=== WORK TO COMPLETE ===
In the entries below, find the lines that include "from" and give their number as the whole reply.

▼▼▼

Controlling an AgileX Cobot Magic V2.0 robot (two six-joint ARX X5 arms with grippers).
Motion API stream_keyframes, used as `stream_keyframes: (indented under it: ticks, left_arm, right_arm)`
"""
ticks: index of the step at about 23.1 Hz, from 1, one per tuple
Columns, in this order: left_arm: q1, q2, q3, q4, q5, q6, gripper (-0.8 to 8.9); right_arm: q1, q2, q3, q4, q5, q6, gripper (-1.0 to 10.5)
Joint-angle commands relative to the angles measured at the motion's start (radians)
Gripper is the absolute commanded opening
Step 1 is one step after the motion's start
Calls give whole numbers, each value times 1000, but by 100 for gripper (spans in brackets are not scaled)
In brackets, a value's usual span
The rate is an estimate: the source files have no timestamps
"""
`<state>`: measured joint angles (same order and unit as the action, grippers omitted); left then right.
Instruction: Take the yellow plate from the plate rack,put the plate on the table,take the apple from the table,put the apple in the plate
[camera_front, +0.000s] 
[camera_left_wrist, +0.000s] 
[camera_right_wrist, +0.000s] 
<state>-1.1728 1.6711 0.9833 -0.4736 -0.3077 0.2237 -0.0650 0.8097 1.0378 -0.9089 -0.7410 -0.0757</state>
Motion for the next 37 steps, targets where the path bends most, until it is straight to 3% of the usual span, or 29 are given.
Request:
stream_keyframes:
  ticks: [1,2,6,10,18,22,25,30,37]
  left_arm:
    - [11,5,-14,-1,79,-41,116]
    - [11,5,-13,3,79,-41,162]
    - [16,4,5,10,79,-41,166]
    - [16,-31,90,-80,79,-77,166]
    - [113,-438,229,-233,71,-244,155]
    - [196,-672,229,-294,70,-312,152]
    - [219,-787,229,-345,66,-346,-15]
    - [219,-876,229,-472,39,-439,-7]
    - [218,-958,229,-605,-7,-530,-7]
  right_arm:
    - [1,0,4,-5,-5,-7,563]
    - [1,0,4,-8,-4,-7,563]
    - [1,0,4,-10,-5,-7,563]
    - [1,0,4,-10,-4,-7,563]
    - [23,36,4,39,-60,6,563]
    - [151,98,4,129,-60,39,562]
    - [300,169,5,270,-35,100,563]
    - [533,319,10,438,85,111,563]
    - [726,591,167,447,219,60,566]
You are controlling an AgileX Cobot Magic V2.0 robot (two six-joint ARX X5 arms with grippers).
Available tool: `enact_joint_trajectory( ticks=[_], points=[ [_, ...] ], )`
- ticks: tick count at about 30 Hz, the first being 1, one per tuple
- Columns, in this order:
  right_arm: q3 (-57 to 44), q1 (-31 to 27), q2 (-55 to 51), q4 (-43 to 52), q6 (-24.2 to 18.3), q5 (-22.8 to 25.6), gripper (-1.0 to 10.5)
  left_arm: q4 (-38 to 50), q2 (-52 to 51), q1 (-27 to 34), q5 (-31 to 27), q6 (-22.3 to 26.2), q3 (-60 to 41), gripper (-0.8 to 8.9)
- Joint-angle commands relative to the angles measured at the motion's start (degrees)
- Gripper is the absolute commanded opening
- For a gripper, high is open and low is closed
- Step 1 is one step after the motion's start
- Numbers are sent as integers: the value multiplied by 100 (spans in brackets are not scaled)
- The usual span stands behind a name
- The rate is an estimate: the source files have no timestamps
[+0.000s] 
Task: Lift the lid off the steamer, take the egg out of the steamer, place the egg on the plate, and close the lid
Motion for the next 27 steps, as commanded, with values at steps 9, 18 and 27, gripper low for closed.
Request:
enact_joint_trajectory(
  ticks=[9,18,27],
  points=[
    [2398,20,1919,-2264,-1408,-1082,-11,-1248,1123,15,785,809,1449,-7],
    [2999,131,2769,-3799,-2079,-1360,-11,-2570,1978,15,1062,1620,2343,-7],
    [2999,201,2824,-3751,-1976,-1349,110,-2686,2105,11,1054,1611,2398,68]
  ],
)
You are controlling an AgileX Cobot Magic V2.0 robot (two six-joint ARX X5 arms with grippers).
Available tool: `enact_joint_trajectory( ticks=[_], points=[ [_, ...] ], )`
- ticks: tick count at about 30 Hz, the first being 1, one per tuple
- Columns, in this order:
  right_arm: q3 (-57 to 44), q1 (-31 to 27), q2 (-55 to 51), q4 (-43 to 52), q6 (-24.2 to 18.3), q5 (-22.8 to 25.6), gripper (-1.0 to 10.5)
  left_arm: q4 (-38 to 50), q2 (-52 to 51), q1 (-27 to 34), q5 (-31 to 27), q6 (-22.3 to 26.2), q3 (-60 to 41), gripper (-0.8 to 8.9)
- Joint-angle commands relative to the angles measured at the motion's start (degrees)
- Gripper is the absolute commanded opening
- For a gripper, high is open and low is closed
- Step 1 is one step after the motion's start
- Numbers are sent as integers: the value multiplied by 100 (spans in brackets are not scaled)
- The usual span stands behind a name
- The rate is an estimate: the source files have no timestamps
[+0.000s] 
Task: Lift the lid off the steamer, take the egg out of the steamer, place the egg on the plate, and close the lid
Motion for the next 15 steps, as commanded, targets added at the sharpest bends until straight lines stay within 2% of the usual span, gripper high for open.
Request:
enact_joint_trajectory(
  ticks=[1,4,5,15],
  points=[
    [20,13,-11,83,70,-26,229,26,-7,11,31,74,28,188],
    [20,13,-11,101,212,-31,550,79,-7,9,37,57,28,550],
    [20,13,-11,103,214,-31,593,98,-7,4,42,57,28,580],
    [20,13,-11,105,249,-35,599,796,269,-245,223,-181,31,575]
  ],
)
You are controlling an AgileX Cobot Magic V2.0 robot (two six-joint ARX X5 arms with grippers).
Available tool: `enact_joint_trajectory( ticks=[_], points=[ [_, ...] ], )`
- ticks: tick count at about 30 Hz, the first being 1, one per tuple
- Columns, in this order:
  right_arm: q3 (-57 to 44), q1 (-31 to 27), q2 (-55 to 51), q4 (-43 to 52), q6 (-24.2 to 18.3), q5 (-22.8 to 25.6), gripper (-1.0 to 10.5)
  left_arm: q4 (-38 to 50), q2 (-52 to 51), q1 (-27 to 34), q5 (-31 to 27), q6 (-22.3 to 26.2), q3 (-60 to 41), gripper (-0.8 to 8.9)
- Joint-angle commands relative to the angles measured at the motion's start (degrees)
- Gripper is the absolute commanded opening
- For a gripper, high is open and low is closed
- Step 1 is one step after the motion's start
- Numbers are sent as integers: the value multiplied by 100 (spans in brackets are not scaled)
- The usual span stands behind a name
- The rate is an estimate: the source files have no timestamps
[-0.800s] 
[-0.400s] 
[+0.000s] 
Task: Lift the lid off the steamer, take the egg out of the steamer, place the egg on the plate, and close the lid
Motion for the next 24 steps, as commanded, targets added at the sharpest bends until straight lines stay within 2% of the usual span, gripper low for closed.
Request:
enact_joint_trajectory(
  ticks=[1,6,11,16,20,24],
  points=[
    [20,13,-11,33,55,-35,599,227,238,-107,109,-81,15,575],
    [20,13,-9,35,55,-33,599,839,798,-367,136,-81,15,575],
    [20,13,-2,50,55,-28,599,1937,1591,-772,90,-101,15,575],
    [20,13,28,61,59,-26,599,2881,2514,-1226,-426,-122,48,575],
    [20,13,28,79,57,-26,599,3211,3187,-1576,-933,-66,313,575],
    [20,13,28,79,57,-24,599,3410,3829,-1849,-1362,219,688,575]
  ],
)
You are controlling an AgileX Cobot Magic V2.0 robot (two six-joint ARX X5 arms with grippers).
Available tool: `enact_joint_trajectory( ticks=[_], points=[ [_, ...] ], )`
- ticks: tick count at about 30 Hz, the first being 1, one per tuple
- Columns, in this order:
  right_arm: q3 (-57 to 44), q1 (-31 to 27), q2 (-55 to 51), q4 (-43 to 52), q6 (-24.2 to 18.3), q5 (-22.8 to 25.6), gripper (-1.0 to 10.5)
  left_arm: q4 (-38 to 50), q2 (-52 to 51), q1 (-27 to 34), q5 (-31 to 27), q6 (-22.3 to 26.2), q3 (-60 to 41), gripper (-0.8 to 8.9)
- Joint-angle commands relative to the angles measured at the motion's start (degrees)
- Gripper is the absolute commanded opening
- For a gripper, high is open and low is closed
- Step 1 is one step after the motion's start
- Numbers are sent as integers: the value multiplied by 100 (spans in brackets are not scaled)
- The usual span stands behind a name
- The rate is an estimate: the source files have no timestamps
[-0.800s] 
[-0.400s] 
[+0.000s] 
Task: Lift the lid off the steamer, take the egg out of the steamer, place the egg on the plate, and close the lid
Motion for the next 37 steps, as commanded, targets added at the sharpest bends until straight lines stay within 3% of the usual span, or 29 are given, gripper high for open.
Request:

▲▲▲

=== TASK RESPONSE ===
2